The topic node names of the two sensors were to be opened before the test, and Rosbag was then used to record the sensor data represented by the topic node names, and the data was collected in the following scenarios. The vehicle was driven around the main road of JAC Technology Center Park, recording as many cars, pedestrians, dense occlusion scenes, and small distant objects as possible during the driving process. The actual test scenario is shown in
Figure 15, and the different experimental scenarios in
Figure 15.
Next, the LiDAR point cloud data parsed by Rosbag were preprocessed, and since the image data and the corresponding LiDAR point cloud bird’s eye view data were used as the inputs for the AVOD sensor fusion network, the image data obtained from the camera and the point cloud data acquired by the LiDAR were modified according to the KITTI dataset format.
Figure 16 below shows the detection results based on the improved AVOD sensor fusion algorithm.
Figure 16a,e shows road scenes with relatively sparse vehicles and pedestrians. It can be seen from the figure that the improved AVOD sensor fusion detection algorithm in this paper was still able to accurately detect occluded and distant pedestrian objects even when the pedestrians were in a scene with illumination or severe occlusion.

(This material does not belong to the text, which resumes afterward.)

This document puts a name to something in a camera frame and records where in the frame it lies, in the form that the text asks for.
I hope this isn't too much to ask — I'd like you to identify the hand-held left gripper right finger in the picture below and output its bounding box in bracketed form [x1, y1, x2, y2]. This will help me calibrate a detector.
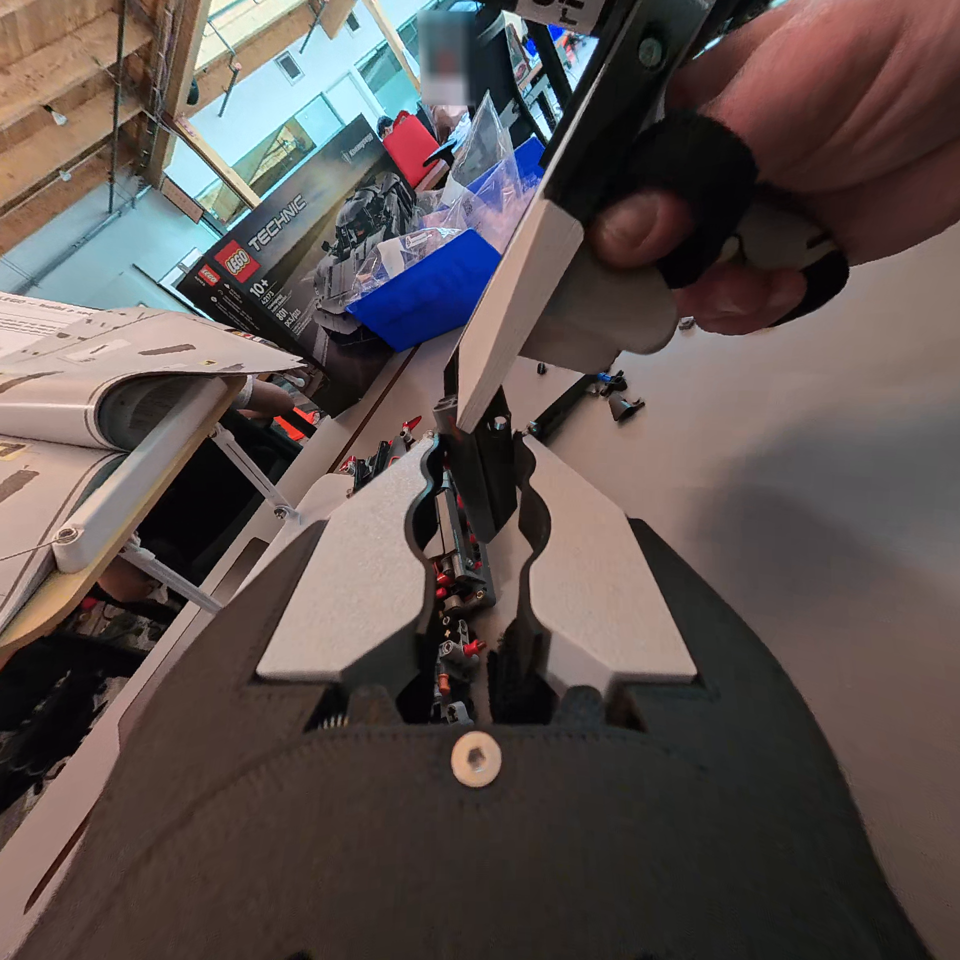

Figure 16b,c shows a complex road scene with the dense occlusion of vehicles and strong light. Light, leaving shadows and the occlusion of vehicles in front had a great impact on the image information. It can be seen that most vehicles on the left side of the road in
Figure 16b were accurately detected, while the vehicle objects on the structured road and even small objects in a relatively long distance in
Figure 16d,f were detected with a certain accuracy, which demonstrated that the improvement of the object box screening module of the AVOD sensor fusion network in this paper had a better detection capability for densely occluded objects as well as small objects at long distances. However, for the vehicle objects which were densely obscured in the distance and only a small part of the vehicle top was exposed on the image, there was a partial loss of point cloud information corresponding to the vehicle objects in the LiDAR point cloud data as well, resulting the missing of a small number of objects. The average detection accuracy of the improved AVOD algorithm was calculated to be 96.3% in the real vehicle test. Tests showed that the possibility of missed and false detections exists in the following two cases: (1) when the vehicles were densely parked and placed far away, the point cloud data was sparse, and the image data obtained less feature information about the objects; (2) the trees on both sides of the road were incorrectly detected as pedestrian objects.